* _TASK DIRECTIONS_
Report each line of the entries that includes "countertop" by copying it.
_ _ _ _ _
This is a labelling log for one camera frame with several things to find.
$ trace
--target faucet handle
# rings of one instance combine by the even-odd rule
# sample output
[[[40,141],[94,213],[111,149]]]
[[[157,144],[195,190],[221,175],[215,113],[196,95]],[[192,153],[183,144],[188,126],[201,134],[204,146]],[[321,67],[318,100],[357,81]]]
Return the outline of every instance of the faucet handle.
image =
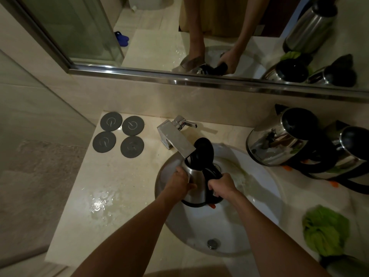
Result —
[[[182,116],[177,116],[174,120],[173,120],[173,125],[178,129],[178,130],[181,130],[183,129],[183,127],[185,125],[187,126],[191,126],[191,127],[194,127],[194,128],[197,128],[197,124],[196,123],[193,123],[191,121],[187,121],[184,117]]]

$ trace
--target person
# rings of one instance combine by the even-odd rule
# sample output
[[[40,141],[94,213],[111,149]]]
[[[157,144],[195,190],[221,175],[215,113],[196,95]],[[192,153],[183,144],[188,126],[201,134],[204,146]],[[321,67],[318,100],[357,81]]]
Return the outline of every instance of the person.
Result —
[[[225,62],[228,65],[226,74],[233,74],[269,1],[183,0],[186,21],[181,21],[180,18],[180,27],[182,31],[189,31],[190,33],[189,59],[205,56],[204,30],[211,30],[211,35],[213,36],[229,37],[237,34],[239,37],[231,50],[224,53],[218,62],[218,65]],[[204,27],[206,24],[201,23],[201,20],[211,27]]]
[[[219,180],[210,180],[208,186],[237,210],[261,277],[329,276],[236,189],[228,173]],[[188,183],[187,173],[177,167],[159,196],[101,243],[72,276],[143,276],[170,211],[193,188],[196,185]]]

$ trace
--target beige countertop
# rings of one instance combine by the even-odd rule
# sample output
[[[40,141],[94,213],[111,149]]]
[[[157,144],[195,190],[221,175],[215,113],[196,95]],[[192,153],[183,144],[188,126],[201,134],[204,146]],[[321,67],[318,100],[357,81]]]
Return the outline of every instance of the beige countertop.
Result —
[[[122,116],[124,120],[131,115]],[[168,150],[161,143],[156,129],[166,118],[141,117],[145,128],[138,136],[143,139],[145,148],[136,158],[122,156],[120,144],[127,136],[121,129],[114,131],[117,142],[107,153],[97,153],[91,140],[46,261],[77,267],[110,234],[155,199],[157,173],[176,150]],[[181,131],[192,143],[199,137],[206,137],[213,143],[224,143],[246,153],[245,141],[251,128],[198,121],[197,125],[197,129]],[[101,131],[98,125],[93,137]],[[364,259],[350,195],[345,187],[333,188],[326,181],[312,180],[281,167],[266,170],[277,183],[284,202],[280,227],[299,245],[317,258],[317,254],[305,245],[301,220],[307,209],[321,204],[350,220],[351,235],[345,253]],[[188,247],[164,226],[146,273],[149,276],[159,272],[171,275],[179,270],[180,276],[204,272],[206,275],[211,272],[238,276],[243,270],[258,276],[252,254],[236,258],[209,256]]]

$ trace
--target chrome faucet
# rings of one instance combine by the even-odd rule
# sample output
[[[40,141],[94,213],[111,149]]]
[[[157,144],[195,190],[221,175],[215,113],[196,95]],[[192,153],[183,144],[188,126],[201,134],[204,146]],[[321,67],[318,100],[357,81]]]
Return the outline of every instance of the chrome faucet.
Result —
[[[164,121],[157,127],[157,129],[159,131],[160,138],[167,149],[170,149],[173,146],[184,158],[187,158],[196,150],[196,148],[180,132],[185,125],[194,128],[197,127],[196,123],[187,121],[182,116],[177,116],[172,122],[170,120]]]

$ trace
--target white sink
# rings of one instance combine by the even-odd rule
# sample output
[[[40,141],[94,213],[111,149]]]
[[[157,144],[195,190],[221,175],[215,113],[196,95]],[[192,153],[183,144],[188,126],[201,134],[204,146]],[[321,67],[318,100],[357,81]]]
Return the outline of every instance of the white sink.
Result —
[[[238,190],[275,224],[282,216],[282,200],[277,184],[265,170],[247,154],[224,144],[213,144],[214,163],[221,172],[231,174]],[[164,189],[165,183],[182,162],[179,153],[170,157],[160,169],[155,183],[155,197]],[[250,250],[246,232],[236,210],[226,201],[212,209],[208,205],[192,208],[179,202],[166,220],[171,232],[190,247],[215,256],[234,256]],[[217,242],[211,250],[208,241]]]
[[[229,46],[210,46],[205,50],[205,62],[211,67],[216,67],[221,55],[230,50]],[[249,79],[260,79],[265,73],[265,67],[260,63],[258,57],[245,51],[234,74],[228,74],[228,77],[241,77]]]

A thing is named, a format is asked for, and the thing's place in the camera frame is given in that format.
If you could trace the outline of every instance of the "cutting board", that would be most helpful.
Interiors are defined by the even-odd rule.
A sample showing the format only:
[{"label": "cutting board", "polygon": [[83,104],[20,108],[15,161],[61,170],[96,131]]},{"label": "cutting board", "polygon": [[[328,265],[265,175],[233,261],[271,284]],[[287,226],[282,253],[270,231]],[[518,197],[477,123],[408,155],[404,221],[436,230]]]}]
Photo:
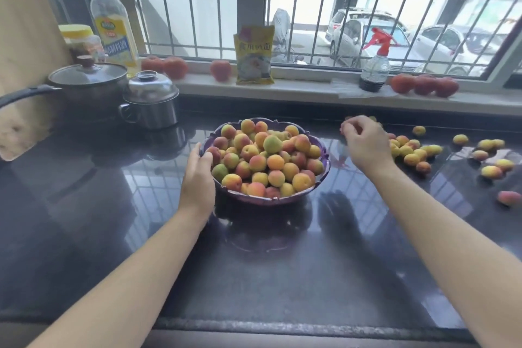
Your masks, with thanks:
[{"label": "cutting board", "polygon": [[[0,95],[44,83],[72,64],[48,0],[1,0]],[[53,95],[0,109],[0,157],[14,160],[49,135],[56,114]]]}]

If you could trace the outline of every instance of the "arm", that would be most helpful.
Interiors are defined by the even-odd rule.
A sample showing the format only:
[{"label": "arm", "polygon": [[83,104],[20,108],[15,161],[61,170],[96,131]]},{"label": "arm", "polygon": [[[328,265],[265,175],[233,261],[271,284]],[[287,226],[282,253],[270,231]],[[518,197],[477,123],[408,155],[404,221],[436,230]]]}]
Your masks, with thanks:
[{"label": "arm", "polygon": [[383,129],[365,116],[341,126],[350,155],[375,184],[446,297],[484,348],[522,341],[522,262],[410,180]]},{"label": "arm", "polygon": [[176,214],[29,348],[139,348],[212,211],[212,155],[187,161]]}]

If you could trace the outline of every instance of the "person's right arm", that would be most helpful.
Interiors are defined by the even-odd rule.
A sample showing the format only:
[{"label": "person's right arm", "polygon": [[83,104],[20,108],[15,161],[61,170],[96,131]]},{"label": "person's right arm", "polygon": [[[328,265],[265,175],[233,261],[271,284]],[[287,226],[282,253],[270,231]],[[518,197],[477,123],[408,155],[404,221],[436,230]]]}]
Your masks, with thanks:
[{"label": "person's right arm", "polygon": [[522,346],[522,262],[408,178],[377,123],[358,116],[341,132],[353,163],[374,183],[479,344]]}]

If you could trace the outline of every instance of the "forearm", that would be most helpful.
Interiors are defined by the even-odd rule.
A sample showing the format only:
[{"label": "forearm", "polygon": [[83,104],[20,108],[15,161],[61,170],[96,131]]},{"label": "forearm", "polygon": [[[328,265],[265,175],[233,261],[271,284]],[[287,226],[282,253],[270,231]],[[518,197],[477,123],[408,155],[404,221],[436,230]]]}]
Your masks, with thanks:
[{"label": "forearm", "polygon": [[369,174],[444,294],[483,347],[522,341],[522,263],[391,165]]},{"label": "forearm", "polygon": [[178,212],[30,348],[139,348],[191,252],[202,218]]}]

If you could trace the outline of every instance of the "plastic packet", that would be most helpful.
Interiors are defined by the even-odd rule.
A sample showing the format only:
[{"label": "plastic packet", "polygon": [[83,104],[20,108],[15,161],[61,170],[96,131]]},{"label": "plastic packet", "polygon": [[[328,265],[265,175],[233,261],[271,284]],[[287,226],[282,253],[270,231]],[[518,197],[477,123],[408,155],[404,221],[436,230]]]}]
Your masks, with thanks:
[{"label": "plastic packet", "polygon": [[274,26],[244,26],[234,35],[237,83],[273,84],[271,75]]},{"label": "plastic packet", "polygon": [[389,85],[383,85],[379,92],[369,92],[363,90],[357,84],[347,83],[338,79],[332,79],[331,86],[335,89],[335,92],[339,98],[371,98],[371,97],[387,97],[397,96],[395,91]]}]

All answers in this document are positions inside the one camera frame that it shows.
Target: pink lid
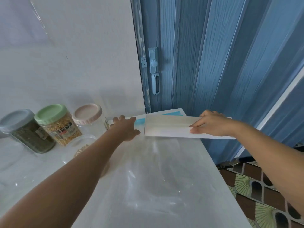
_ _ _ _ _
* _TASK OUTPUT_
--target beige countertop
Return the outline of every instance of the beige countertop.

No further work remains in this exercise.